[Entries taken from a collection]
== == ==
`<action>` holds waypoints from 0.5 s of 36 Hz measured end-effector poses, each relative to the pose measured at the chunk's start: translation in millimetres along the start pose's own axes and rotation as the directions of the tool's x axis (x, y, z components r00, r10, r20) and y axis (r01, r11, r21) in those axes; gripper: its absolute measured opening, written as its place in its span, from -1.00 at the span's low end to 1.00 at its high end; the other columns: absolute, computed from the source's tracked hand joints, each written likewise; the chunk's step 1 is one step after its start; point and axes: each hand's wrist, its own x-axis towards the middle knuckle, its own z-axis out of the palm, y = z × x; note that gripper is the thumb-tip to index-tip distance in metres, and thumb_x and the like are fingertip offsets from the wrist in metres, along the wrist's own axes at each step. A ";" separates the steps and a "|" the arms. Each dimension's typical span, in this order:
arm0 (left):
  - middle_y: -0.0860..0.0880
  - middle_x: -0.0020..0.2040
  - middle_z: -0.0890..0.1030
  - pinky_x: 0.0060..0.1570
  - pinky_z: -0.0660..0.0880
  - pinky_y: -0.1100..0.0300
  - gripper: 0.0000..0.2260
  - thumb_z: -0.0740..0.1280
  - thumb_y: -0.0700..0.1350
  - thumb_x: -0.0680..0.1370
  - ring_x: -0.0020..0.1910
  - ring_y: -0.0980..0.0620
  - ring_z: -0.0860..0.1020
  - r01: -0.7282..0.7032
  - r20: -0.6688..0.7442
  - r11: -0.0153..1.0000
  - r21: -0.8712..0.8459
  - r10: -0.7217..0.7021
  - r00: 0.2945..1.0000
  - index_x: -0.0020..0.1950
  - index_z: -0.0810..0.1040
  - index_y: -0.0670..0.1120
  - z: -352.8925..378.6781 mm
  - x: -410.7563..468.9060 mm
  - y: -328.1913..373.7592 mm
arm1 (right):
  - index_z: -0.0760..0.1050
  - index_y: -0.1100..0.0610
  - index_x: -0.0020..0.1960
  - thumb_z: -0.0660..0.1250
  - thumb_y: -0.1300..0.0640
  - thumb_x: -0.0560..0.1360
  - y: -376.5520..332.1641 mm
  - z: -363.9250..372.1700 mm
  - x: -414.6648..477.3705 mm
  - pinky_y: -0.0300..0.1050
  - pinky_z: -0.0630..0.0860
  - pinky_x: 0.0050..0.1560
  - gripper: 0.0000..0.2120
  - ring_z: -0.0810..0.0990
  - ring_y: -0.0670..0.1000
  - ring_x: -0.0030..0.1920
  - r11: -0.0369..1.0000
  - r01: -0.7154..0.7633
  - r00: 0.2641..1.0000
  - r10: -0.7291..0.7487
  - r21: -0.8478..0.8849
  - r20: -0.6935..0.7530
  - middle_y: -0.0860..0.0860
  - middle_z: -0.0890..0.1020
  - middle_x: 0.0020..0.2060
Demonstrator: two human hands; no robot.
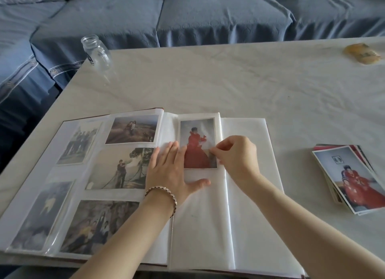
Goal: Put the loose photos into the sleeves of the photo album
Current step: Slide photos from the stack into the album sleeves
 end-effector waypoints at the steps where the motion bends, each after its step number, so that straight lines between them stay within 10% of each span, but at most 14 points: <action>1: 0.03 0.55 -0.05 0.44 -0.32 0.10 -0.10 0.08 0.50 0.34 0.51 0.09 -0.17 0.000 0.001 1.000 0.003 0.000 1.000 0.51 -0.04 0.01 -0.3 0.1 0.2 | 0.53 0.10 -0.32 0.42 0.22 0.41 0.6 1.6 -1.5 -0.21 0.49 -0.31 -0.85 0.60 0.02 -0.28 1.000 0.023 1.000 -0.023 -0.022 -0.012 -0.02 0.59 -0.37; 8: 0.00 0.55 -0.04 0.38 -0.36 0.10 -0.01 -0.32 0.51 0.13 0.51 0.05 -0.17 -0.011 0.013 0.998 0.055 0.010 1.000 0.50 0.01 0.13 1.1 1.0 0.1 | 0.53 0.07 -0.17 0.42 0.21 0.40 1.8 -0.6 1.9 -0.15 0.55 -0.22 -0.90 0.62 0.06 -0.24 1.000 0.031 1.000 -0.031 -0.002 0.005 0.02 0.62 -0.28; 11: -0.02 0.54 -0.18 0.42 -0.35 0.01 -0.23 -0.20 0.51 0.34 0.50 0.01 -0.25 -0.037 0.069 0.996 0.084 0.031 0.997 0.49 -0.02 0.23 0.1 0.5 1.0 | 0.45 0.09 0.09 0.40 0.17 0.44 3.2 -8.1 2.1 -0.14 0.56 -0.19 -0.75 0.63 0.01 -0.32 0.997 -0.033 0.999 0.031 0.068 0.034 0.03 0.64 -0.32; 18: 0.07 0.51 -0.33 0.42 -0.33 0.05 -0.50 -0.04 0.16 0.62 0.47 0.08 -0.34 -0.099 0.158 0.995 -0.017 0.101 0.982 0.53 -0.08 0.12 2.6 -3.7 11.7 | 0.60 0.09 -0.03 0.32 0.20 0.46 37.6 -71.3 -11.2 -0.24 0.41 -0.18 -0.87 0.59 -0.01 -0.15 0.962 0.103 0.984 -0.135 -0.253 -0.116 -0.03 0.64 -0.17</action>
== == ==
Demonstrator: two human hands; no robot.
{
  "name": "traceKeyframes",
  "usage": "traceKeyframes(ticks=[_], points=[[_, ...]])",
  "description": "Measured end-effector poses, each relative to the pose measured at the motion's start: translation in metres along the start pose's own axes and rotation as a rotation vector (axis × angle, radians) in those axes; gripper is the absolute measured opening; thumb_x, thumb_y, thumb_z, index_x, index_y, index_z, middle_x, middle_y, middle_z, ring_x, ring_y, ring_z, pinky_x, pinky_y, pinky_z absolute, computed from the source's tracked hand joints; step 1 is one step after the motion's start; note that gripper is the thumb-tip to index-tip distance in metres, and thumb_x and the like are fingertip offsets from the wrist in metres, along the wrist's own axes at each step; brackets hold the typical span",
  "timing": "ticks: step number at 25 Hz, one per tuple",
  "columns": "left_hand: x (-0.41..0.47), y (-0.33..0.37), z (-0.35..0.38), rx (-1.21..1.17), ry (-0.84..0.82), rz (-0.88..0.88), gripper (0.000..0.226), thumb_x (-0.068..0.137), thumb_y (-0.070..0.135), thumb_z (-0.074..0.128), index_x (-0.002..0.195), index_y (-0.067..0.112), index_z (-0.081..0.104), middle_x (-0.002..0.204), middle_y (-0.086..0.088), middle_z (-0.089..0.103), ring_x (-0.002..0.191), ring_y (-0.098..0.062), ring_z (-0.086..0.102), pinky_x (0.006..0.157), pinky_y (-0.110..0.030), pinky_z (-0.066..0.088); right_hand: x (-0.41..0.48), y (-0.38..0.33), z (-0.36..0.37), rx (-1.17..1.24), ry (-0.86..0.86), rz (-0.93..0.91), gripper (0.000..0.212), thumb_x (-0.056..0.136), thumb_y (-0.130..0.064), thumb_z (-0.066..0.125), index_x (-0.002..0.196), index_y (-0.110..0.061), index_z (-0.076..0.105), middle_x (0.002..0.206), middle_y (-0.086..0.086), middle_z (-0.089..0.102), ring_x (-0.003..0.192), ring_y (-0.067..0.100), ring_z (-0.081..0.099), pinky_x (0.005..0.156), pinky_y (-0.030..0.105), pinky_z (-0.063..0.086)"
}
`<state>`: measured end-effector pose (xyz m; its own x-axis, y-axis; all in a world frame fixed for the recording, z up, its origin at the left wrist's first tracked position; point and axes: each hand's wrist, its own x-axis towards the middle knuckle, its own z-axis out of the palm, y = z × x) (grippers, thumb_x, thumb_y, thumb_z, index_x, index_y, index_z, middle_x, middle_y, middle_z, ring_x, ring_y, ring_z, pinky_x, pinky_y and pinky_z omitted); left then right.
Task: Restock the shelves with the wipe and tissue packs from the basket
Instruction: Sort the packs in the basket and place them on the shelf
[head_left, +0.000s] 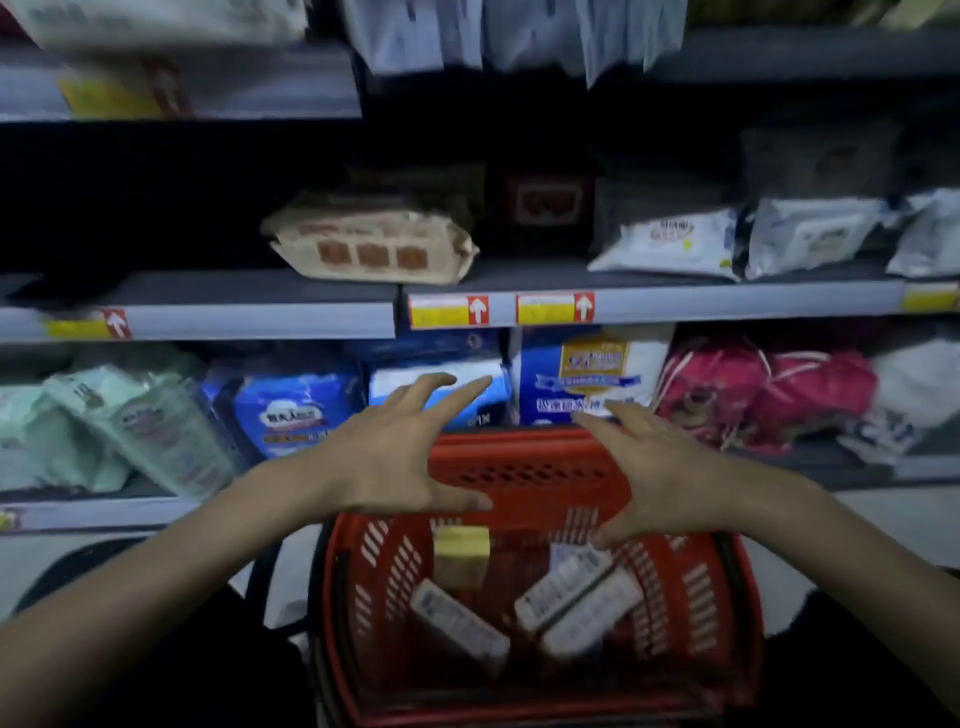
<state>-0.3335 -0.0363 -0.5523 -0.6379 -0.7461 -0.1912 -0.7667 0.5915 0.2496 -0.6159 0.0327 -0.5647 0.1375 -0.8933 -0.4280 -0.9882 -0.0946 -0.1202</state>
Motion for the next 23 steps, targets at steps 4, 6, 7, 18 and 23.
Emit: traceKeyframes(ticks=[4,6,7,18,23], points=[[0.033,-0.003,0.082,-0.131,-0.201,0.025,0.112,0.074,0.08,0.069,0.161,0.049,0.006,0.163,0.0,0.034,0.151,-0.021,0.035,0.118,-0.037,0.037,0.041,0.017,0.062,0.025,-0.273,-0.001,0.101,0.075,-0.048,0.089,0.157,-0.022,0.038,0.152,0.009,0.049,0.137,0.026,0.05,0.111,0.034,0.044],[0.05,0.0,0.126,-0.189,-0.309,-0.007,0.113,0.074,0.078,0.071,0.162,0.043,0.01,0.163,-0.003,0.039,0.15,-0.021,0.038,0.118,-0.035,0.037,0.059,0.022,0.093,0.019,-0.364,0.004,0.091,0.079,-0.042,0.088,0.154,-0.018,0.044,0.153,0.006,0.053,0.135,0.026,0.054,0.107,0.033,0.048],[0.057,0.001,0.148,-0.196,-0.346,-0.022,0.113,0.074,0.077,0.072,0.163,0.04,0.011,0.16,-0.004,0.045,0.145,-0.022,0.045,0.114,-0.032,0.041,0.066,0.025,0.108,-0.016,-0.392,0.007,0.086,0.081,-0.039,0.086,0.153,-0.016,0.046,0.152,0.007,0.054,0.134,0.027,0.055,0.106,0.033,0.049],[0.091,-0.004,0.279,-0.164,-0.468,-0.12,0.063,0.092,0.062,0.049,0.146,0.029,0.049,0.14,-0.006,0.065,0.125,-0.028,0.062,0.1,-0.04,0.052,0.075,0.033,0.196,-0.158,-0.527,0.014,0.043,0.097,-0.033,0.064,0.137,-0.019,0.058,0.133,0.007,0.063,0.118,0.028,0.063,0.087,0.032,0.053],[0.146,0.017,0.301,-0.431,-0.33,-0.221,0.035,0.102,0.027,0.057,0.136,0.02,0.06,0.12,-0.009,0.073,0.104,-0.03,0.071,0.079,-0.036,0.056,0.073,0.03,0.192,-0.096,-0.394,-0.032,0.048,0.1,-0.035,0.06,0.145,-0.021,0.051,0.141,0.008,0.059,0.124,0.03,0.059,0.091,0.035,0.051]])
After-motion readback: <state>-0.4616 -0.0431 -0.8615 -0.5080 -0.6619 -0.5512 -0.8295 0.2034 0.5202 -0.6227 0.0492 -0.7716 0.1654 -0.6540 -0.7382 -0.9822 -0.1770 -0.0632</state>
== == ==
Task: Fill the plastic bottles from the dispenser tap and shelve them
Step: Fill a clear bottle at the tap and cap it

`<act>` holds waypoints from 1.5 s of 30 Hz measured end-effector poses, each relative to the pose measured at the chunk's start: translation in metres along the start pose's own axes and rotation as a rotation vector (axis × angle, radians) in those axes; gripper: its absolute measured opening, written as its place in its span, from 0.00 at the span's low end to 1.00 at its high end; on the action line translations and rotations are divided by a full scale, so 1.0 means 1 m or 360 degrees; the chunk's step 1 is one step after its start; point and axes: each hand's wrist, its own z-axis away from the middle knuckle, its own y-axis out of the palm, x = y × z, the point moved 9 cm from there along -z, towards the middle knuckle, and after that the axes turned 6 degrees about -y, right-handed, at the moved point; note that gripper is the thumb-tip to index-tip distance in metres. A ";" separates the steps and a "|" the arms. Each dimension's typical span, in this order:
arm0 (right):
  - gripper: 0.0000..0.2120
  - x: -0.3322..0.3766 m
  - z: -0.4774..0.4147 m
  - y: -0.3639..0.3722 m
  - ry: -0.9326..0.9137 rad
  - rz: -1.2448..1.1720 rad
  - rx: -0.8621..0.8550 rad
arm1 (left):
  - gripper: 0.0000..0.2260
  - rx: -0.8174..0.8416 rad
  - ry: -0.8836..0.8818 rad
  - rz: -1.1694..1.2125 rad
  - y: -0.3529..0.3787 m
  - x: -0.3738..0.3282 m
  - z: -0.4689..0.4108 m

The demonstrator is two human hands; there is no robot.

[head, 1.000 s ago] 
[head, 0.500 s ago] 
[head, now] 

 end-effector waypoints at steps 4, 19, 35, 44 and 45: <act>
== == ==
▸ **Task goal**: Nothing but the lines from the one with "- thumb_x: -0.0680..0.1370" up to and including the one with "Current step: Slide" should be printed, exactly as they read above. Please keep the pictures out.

▸ **Answer box**:
  - thumb_x: -0.0680..0.1370
  - ring_x: -0.0020..0.1910
  - ring_y: -0.0980..0.0620
  - ring_z: -0.0860..0.1020
  - r01: -0.7282..0.7032
  - r20: -0.6688..0.7442
  - r11: -0.0153..1.0000
  - r21: -0.8712..0.8459
  - r10: -0.7217..0.7021
  - r00: 0.2945..1.0000
  - index_x: -0.0020..0.1950
  - index_z: -0.0810..0.1040
  - index_y: -0.0670..0.1120
  - z: -352.8925..378.6781 mm
  - x: -410.7563..468.9060 mm
  - y: -328.1913..373.7592 mm
arm1 (right):
  - index_z: -0.0760..0.1050
  - index_y: -0.1100..0.0610
  - index_x: -0.0020..0.1960
  - thumb_z: -0.0660..0.1250
  - thumb_y: -0.1300..0.0640
  - thumb_x: -0.0560..0.1360
  - y: -376.5520..332.1641 mm
  - z: -363.9250..372.1700 mm
  - x: -414.6648..477.3705 mm
  - pinky_y: -0.0300..0.1050
  - pinky_z: -0.0630..0.0860
  - pinky_x: 0.0050..0.1560
  - gripper: 0.0000..0.2120
  - ring_z: -0.0810..0.0990
  - ring_y: -0.0670..0.1000
  - ring_x: -0.0030..0.1920
  - r11: -0.0369..1.0000
  - r01: -0.7154..0.7633
  - r00: 0.2641..1.0000
  - r10: -0.7291..0.7487
  - r21: -0.8478..0.8849
  - r20: -0.6935..0.7530
  - middle_y: -0.0860..0.0860
  - middle_z: -0.0890..0.1020
  - middle_x: 0.0020..0.2060
Demonstrator: two human hands; no robot.
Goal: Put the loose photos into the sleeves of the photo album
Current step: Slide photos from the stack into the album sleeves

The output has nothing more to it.